I have an application which, at some point, executes a zsh script. This
script in turn calls another script written in Tcl/Expect, and that one
does an rlogin to a remote host, does some interaction, and then
returns.
Note also that the login-shell on the remote host is tcsh. The operating
system on both machines is Linux.
All this works fine when called manually, but when running it from a
cron job, it mysteriously dies within the rlogin thing.
So the first thing I did was to put a "set echo" in the .cshrc on
the remote system to see at which point the application dies.
When investigating the output which was sent to me from the cron job
via email, I found that on several runs, it died on different points
while executing .cshrc (in this case, there is a *lot* to do in .cshrc,
as there are MANY other scripts sourced). Moreover, it does not die
with an error message; instead, it is that someone "just has cut the
plug" during execution. I had one case where even a command
setenv VAR something
was listed only "half" in the cron job, as
setenv VAR som
In another case, the system was able to perform the whole login
process, Expect was even able to supply the first command as part
of the interaction, but the next command, which happened to be
a cd $HOME, was only listed, but I already didn't see the shell
prompt, so the connection must have been cut after this.
There were also no other output from my script after that.

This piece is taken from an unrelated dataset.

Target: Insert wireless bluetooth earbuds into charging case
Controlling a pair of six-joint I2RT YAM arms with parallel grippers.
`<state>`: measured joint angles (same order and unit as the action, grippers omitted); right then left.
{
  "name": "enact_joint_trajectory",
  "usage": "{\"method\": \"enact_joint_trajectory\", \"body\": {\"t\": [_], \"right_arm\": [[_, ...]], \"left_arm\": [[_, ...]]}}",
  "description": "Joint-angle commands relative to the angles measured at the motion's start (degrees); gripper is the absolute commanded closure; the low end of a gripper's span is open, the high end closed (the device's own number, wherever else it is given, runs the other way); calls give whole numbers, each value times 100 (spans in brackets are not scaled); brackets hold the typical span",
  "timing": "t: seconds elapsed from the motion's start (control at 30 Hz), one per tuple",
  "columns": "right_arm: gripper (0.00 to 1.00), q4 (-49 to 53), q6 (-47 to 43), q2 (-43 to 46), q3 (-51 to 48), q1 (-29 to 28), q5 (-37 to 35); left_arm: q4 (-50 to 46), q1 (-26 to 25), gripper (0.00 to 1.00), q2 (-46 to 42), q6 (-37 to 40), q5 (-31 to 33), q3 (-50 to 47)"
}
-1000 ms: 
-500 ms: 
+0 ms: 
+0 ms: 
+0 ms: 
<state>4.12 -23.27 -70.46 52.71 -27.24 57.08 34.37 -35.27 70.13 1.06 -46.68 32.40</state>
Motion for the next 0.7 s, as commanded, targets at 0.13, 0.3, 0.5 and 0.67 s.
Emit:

So what could be the reason for this strange behaviour? Could
there be some kind of timeout be involved, which kills the
connection? Alternatively, could it be that cron collects output
only up to a certain amount, and if the application produces
more, it is killed?
The last one would explain why sometimes the commands seem to
be "cut in the middle"; due to the complexity of the rlogin
stuff, it is well possible that on successive invocations,
always a different amount of output is produced. OTOH, the man
pages for cron don't mention such a restriction.
Any ideas on this?
Ronald
--
Ronald Fischer <ron...@eml.cc>
Posted via http://www.newsoffice.de/
I'm sure the problem is solvable. It *does* sound like a mess,
though ... Have you read <URL: http://wiki.tcl.tk/cron > and
<URL: http://wiki.tcl.tk/match_max >?
No clue. I would definitely try 'strace -f -o /tmp/mybug.tra myjob' in
the crontab entry.
This way you'll know what exactly is the killer (a signal or a silent
exit after an error).
-Alex
Yes, but nothing which seems to be applicable in that particular case.
Actually, I was able to rewrite my application so that it does not need
interaction anymore, so it can be "remote controlled" via ssh instead
of
Tcl/Expect.
Ronald
On Jan 24, 10:41 am, "Ronny" <ro.naldfi.sc...@gmail.com> wrote:
>
> Actually, I was able to rewrite my application so that it does not need
> interaction anymore, so it can be "remote controlled" via ssh instead
> of Tcl/Expect.
Glad you found a workaround. However it would be could if you could
report back about the strace output. Understanding the problem does no
harm.
-Alex